Patient Correspondence
- Date:
- 1976-1991
- Reference:
- SA/PAT/J
- Part of:
- The Patients Association
- Archives and manuscripts
Collection contents
About this work
Description
The public's experiences with the entire range of health services, both NHS and private, are covered in this series. Recurrent themes are the GP-patient relationship; patient-consultant or specialist relationship; doctor and patient attitudes; dissatisfaction with service availability or efficiency or conduct of health professionals; hospital waiting lists; misdiagnoses or failure to diagnose a condition; patient access to their medical records and concern about content input by doctors; confidentiality of medical records; utility and availability of complaints systems; frustrations with the service or bureaucracy; side effects of prescribed drugs and treatments; bereaved relatives of patients, notably in cases of infant death; treatment and experience in hospital; cost of dental services; the causes of unsuccessful surgical procedures; errors of clinical judgment; claims for medical accidents or medical negligence and avenues for bringing medical professionals and health authorities to account; information on how to complain; availability of social care services; maternity and post-natal care services, including home confinements and home births; patient rights in hospital; patient rights with regard to GP services; standards of post-operative care; identifying appropriate self-help organisations; GP attitudes to mental health problems; GP interpretation of physical symptoms; addiction to prescribed medicines; pay services in the NHS, especially prescription lists and charges; treatment of and services for older people.

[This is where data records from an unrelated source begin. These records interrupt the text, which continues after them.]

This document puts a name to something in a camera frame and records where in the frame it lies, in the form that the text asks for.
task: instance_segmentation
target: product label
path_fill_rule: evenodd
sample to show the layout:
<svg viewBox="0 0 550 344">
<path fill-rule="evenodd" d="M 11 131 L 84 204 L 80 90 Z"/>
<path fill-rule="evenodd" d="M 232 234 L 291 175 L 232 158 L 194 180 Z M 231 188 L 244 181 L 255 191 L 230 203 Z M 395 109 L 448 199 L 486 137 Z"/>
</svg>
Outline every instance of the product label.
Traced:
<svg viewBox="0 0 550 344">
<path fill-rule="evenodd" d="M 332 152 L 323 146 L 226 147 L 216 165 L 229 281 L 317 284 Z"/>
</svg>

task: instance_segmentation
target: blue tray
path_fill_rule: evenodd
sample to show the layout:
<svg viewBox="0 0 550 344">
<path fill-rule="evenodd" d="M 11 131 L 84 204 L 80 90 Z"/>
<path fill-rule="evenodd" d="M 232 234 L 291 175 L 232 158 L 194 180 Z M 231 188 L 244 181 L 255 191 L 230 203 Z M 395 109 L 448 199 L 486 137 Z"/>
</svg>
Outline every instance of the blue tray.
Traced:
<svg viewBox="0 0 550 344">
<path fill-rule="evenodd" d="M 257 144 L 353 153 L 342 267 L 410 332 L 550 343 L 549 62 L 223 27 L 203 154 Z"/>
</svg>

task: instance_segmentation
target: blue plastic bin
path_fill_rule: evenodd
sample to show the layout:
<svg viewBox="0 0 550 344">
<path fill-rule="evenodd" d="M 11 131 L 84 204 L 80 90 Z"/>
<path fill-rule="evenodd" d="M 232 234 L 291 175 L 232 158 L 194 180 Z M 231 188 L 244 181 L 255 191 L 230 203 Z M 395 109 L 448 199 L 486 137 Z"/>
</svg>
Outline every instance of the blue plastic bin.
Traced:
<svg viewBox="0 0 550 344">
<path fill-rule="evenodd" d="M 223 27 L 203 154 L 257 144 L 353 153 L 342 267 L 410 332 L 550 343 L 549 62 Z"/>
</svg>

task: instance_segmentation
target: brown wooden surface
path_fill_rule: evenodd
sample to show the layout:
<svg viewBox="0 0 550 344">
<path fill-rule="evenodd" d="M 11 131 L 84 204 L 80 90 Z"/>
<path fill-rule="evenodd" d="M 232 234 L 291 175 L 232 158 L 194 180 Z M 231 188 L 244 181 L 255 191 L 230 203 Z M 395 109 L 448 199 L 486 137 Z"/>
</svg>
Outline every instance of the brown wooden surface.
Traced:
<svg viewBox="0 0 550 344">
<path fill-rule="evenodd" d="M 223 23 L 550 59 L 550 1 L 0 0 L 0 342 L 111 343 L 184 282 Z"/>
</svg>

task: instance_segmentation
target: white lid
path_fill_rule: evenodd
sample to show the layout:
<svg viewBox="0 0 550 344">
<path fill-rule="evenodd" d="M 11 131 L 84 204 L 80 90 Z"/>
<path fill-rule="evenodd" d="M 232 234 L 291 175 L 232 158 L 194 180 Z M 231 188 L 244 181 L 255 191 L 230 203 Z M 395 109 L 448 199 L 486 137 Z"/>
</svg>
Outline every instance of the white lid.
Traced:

These files comprise many detailed case histories, with intimate personal data as well as personal opinions and feelings expressed about the health system and service, health professionals in general, and individual health professionals and hospitals. They provide evidence of changes in patient awareness of and assertion of their rights and changes in the doctor-patient relationship from the 1970s to the early 1990s. In addition they illustrate the growing network of voluntary self-help organisations.
In the early 1980s the Patients Association made efforts to computer analyse the patient complaint correspondence to identify recurrent themes and trends in complaints. This is documented in Section D, files D/13/1-5.